What the exercise asks
Retype each line exactly as it stands, beginning at the first line of the material and finishing with the line that contains "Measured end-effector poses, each".
#### Data segment ####
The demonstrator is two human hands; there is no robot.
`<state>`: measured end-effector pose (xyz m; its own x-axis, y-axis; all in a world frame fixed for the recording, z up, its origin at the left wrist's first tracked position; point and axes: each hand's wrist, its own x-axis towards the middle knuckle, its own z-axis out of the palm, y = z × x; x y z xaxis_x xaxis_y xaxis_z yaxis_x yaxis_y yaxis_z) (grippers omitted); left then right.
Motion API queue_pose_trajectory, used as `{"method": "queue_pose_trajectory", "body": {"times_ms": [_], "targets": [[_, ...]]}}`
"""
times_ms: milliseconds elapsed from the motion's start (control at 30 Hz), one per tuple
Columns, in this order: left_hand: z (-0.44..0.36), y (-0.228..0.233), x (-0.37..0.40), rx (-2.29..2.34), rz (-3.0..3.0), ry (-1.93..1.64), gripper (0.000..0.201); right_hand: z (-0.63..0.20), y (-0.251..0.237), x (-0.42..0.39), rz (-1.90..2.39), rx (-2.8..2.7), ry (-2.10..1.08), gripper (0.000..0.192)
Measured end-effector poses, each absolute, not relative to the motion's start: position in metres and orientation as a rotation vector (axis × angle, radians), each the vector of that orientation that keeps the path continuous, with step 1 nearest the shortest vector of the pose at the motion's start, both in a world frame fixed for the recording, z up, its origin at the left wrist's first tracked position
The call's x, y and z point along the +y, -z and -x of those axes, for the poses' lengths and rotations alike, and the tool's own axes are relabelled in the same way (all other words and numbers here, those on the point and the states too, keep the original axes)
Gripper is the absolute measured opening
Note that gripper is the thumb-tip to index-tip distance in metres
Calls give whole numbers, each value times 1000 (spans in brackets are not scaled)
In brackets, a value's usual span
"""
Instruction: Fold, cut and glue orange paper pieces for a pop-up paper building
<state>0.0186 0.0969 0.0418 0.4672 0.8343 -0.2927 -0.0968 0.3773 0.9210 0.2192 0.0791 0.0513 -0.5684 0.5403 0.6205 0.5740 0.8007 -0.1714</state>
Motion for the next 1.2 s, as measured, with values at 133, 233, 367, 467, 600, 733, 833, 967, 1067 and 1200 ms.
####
Exercise result
The demonstrator is two human hands; there is no robot.
`<state>`: measured end-effector pose (xyz m; its own x-axis, y-axis; all in a world frame fixed for the recording, z up, its origin at the left wrist's first tracked position; point and axes: each hand's wrist, its own x-axis towards the middle knuckle, its own z-axis out of the palm, y = z × x; x y z xaxis_x xaxis_y xaxis_z yaxis_x yaxis_y yaxis_z) (grippers omitted); left then right.
Motion API queue_pose_trajectory, used as `{"method": "queue_pose_trajectory", "body": {"times_ms": [_], "targets": [[_, ...]]}}`
"""
times_ms: milliseconds elapsed from the motion's start (control at 30 Hz), one per tuple
Columns, in this order: left_hand: z (-0.44..0.36), y (-0.228..0.233), x (-0.37..0.40), rx (-2.29..2.34), rz (-3.0..3.0), ry (-1.93..1.64), gripper (0.000..0.201); right_hand: z (-0.63..0.20), y (-0.251..0.237), x (-0.42..0.39), rz (-1.90..2.39), rx (-2.8..2.7), ry (-2.10..1.08), gripper (0.000..0.192)
Measured end-effector poses, each absolute, not relative to the motion's start: position in metres and orientation as a rotation vector (axis × angle, radians), each the vector of that orientation that keeps the path continuous, with step 1 nearest the shortest vector of the pose at the motion's start, both in a world frame fixed for the recording, z up, its origin at the left wrist's first tracked position

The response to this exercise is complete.